▶ **What needs to be done**: From the data underneath, reproduce exactly the stretch that begins at the line with "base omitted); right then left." and ends after the line with "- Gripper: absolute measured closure".

Start of Block

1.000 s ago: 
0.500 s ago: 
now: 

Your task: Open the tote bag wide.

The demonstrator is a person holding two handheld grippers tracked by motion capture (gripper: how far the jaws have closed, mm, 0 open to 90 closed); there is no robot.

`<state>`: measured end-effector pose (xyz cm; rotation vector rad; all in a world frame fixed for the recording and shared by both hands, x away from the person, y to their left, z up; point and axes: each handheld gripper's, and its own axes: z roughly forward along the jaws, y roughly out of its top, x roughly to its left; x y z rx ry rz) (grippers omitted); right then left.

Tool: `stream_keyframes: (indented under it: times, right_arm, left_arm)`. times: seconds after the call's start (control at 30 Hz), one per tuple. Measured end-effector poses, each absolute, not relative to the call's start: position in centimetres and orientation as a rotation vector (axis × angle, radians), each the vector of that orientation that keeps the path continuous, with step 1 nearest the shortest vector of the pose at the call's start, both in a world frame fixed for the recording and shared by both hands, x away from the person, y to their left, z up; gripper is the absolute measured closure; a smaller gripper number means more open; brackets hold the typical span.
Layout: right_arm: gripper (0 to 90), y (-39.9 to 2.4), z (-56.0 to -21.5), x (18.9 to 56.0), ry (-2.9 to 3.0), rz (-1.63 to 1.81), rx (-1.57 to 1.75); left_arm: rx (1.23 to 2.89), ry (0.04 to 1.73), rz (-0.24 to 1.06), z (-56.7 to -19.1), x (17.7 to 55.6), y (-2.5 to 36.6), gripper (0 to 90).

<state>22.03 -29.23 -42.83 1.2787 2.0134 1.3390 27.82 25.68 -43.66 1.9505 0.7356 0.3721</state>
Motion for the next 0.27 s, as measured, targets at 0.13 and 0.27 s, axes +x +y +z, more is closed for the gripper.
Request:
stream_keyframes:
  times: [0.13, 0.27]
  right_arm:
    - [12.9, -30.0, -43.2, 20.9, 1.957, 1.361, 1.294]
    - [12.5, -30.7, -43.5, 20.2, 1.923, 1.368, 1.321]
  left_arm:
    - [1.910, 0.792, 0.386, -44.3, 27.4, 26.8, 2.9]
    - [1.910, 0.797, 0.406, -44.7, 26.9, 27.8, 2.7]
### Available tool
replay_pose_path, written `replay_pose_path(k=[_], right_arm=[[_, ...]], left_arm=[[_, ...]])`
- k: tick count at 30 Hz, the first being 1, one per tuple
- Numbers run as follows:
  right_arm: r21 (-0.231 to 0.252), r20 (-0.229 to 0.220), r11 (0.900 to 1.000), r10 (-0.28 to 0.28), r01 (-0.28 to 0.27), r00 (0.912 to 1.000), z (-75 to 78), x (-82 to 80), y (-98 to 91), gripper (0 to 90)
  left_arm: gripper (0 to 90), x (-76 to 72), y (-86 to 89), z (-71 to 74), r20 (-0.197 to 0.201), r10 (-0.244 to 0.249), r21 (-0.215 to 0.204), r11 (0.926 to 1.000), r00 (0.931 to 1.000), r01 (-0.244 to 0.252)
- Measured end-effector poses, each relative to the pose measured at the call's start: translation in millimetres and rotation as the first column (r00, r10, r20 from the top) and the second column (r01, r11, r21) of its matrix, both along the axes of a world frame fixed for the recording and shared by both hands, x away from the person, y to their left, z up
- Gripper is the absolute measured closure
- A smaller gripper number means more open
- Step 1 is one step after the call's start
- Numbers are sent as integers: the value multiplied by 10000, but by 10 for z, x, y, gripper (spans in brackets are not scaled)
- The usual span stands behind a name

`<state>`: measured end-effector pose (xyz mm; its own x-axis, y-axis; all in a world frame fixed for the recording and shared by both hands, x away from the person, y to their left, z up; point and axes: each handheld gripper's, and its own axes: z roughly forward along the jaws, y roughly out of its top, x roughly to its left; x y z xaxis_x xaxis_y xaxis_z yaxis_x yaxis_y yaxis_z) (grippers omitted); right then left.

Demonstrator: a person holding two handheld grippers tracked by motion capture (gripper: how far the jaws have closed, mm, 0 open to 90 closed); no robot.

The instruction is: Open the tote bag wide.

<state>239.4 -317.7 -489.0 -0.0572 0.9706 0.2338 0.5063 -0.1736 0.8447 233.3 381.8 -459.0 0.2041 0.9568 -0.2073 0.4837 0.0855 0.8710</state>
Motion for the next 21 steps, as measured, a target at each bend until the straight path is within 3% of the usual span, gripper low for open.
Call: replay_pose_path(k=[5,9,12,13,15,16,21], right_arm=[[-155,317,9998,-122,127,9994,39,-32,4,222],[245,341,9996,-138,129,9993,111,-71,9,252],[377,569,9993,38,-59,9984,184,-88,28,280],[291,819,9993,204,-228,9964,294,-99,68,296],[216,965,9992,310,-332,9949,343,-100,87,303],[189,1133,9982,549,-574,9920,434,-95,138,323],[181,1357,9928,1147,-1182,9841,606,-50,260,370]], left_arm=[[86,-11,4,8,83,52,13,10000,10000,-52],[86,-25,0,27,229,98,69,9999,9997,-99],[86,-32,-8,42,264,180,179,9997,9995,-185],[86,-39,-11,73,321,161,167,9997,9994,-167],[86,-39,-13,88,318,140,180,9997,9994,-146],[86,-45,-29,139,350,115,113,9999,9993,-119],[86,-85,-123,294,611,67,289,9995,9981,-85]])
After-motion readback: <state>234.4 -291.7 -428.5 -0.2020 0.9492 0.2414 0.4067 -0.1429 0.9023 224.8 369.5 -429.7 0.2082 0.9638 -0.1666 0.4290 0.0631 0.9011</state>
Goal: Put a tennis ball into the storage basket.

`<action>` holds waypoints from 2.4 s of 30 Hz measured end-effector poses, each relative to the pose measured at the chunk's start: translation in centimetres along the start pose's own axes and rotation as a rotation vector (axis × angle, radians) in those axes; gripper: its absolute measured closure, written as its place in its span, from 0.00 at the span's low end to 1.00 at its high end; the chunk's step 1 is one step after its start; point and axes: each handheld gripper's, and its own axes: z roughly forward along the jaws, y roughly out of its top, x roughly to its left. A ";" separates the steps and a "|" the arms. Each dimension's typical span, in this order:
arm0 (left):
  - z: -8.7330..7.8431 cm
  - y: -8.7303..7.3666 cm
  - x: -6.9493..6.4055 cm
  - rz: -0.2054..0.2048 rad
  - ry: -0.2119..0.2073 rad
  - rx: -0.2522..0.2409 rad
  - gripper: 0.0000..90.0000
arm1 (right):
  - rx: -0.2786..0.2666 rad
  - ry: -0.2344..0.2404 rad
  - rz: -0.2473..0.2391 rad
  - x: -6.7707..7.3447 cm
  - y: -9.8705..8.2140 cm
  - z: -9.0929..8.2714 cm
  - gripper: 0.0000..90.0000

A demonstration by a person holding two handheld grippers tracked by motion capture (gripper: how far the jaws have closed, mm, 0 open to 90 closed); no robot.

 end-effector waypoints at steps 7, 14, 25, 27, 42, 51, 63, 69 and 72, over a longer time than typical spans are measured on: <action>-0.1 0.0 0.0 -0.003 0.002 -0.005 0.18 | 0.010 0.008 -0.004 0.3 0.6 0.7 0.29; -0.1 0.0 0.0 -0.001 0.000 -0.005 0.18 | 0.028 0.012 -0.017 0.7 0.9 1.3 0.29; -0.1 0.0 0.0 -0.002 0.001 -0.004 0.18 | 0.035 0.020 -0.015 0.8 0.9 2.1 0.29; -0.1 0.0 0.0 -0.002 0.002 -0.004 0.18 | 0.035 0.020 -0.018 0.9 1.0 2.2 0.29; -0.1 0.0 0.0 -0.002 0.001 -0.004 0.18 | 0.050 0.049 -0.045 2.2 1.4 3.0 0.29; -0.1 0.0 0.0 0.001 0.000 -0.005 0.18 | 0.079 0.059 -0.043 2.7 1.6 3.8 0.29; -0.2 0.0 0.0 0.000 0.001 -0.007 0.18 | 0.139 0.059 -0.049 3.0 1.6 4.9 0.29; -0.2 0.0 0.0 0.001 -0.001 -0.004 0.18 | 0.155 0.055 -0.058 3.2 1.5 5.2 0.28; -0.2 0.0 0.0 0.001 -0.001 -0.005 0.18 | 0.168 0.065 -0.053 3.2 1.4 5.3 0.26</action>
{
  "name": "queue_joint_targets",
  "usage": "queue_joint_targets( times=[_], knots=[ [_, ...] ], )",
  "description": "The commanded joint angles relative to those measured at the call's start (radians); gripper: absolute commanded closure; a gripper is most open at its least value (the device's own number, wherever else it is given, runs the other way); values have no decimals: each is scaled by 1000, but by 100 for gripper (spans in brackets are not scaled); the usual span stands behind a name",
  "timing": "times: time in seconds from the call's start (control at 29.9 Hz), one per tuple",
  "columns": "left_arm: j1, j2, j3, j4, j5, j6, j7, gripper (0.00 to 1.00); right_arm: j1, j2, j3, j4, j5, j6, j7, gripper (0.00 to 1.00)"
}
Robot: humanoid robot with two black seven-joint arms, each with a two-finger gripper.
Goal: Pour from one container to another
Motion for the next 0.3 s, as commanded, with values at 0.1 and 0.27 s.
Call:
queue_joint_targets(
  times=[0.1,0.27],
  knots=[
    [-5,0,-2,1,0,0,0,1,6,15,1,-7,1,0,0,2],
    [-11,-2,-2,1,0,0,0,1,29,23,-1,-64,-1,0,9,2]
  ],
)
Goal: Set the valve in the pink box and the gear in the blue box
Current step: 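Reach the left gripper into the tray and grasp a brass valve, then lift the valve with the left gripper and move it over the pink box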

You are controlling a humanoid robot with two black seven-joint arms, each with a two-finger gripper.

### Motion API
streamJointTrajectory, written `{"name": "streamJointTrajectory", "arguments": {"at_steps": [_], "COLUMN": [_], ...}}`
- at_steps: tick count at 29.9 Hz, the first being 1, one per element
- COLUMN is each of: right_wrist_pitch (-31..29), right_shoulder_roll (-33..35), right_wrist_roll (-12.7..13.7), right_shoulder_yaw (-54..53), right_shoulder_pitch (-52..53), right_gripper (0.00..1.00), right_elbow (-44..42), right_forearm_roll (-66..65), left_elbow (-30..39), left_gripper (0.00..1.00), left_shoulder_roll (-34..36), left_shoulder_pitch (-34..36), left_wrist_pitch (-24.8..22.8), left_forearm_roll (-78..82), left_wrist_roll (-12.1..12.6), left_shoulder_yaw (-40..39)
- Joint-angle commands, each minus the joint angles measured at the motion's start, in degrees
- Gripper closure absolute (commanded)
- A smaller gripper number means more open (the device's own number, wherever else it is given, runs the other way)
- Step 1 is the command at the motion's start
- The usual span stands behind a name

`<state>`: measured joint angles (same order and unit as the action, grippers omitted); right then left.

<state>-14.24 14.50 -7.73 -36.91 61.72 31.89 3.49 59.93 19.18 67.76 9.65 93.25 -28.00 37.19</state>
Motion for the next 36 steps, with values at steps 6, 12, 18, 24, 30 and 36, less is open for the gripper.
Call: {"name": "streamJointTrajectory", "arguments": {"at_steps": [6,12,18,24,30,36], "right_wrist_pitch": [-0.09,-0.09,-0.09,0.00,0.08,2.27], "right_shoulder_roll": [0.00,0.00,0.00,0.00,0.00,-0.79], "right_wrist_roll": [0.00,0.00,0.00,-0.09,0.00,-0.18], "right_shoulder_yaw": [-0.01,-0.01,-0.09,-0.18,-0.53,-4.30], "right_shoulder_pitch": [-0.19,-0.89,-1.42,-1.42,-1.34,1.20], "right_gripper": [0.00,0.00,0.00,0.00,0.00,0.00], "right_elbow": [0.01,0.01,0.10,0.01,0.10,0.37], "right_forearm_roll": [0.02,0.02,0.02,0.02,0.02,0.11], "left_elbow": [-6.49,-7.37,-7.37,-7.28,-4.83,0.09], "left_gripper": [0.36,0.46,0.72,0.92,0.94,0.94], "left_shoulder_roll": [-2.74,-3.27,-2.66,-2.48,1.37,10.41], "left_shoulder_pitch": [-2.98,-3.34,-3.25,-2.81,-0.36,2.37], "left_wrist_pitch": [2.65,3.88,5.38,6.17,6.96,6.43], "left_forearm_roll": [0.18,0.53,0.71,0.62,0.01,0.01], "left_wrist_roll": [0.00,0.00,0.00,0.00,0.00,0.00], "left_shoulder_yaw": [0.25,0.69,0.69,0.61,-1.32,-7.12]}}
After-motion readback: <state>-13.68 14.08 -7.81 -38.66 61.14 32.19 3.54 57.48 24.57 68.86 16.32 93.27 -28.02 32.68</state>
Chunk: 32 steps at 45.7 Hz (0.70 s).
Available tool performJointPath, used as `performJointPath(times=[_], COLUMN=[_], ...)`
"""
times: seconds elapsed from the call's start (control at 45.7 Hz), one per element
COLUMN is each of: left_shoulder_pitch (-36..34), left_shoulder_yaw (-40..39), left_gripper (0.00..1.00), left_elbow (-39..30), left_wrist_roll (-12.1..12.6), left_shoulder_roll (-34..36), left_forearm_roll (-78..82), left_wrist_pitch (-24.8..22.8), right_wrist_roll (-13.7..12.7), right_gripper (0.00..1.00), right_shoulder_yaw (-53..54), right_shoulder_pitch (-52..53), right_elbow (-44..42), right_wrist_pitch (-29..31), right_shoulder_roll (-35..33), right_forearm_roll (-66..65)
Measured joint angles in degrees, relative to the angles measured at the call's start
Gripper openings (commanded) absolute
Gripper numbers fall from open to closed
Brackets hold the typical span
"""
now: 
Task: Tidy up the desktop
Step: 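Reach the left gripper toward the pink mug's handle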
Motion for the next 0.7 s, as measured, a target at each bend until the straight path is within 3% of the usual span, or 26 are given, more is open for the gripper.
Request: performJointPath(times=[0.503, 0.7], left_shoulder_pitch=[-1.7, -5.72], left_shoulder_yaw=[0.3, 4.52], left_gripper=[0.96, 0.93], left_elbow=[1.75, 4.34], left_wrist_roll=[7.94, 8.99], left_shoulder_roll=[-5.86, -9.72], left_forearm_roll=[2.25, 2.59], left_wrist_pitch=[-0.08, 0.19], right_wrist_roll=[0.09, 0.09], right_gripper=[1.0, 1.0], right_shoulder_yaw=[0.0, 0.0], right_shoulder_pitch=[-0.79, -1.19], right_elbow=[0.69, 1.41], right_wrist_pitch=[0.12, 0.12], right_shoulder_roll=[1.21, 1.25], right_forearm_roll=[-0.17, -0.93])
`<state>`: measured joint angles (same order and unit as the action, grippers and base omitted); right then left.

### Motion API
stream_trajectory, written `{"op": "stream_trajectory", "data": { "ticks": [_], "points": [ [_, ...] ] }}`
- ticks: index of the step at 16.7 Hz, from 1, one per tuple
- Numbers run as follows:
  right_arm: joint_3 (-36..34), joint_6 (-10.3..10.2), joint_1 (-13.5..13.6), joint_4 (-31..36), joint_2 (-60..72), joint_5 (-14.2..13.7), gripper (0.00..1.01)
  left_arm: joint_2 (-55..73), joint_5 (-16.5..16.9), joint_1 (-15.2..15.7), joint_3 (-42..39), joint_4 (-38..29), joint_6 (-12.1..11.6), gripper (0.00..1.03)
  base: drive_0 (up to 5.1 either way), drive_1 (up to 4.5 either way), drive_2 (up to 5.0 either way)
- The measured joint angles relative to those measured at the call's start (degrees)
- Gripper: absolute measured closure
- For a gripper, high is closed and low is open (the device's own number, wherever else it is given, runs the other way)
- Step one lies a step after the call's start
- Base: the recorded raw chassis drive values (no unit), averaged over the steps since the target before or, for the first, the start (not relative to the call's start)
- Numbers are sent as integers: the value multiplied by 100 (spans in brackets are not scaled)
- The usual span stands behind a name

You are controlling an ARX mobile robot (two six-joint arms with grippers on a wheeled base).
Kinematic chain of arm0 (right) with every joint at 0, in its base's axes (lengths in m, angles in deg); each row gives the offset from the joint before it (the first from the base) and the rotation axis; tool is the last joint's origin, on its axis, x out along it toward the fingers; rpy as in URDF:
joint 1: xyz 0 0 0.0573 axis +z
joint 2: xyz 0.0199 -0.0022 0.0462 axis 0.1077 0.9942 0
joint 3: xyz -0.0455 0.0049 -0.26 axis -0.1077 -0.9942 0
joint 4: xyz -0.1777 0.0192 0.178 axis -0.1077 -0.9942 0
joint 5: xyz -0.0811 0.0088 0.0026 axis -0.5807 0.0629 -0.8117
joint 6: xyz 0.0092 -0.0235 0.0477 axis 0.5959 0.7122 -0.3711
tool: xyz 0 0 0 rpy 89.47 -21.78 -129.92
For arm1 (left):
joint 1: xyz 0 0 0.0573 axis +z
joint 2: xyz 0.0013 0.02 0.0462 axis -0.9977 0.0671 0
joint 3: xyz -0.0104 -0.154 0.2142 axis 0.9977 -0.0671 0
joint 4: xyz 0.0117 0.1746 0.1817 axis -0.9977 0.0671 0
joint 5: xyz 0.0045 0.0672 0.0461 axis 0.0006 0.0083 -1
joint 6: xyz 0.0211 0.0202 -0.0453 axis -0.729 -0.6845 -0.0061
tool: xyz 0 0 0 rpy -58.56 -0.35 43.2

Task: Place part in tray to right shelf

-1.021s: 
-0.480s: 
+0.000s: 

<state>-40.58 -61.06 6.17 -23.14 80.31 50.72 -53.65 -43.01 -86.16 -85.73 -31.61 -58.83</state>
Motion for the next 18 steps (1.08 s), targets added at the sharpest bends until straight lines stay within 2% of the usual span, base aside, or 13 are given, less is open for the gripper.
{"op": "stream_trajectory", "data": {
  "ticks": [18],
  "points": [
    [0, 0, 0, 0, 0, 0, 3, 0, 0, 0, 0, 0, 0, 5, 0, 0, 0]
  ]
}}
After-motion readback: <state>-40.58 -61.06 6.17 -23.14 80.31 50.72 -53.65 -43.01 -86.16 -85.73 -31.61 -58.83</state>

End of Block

▶ **Answer to this problem**:
`<state>`: measured joint angles (same order and unit as the action, grippers and base omitted); right then left.

### Motion API
stream_trajectory, written `{"op": "stream_trajectory", "data": { "ticks": [_], "points": [ [_, ...] ] }}`
- ticks: index of the step at 16.7 Hz, from 1, one per tuple
- Numbers run as follows:
  right_arm: joint_3 (-36..34), joint_6 (-10.3..10.2), joint_1 (-13.5..13.6), joint_4 (-31..36), joint_2 (-60..72), joint_5 (-14.2..13.7), gripper (0.00..1.01)
  left_arm: joint_2 (-55..73), joint_5 (-16.5..16.9), joint_1 (-15.2..15.7), joint_3 (-42..39), joint_4 (-38..29), joint_6 (-12.1..11.6), gripper (0.00..1.03)
  base: drive_0 (up to 5.1 either way), drive_1 (up to 4.5 either way), drive_2 (up to 5.0 either way)
- The measured joint angles relative to those measured at the call's start (degrees)
- Gripper: absolute measured closure

There is no more to the output, and the exercise is done.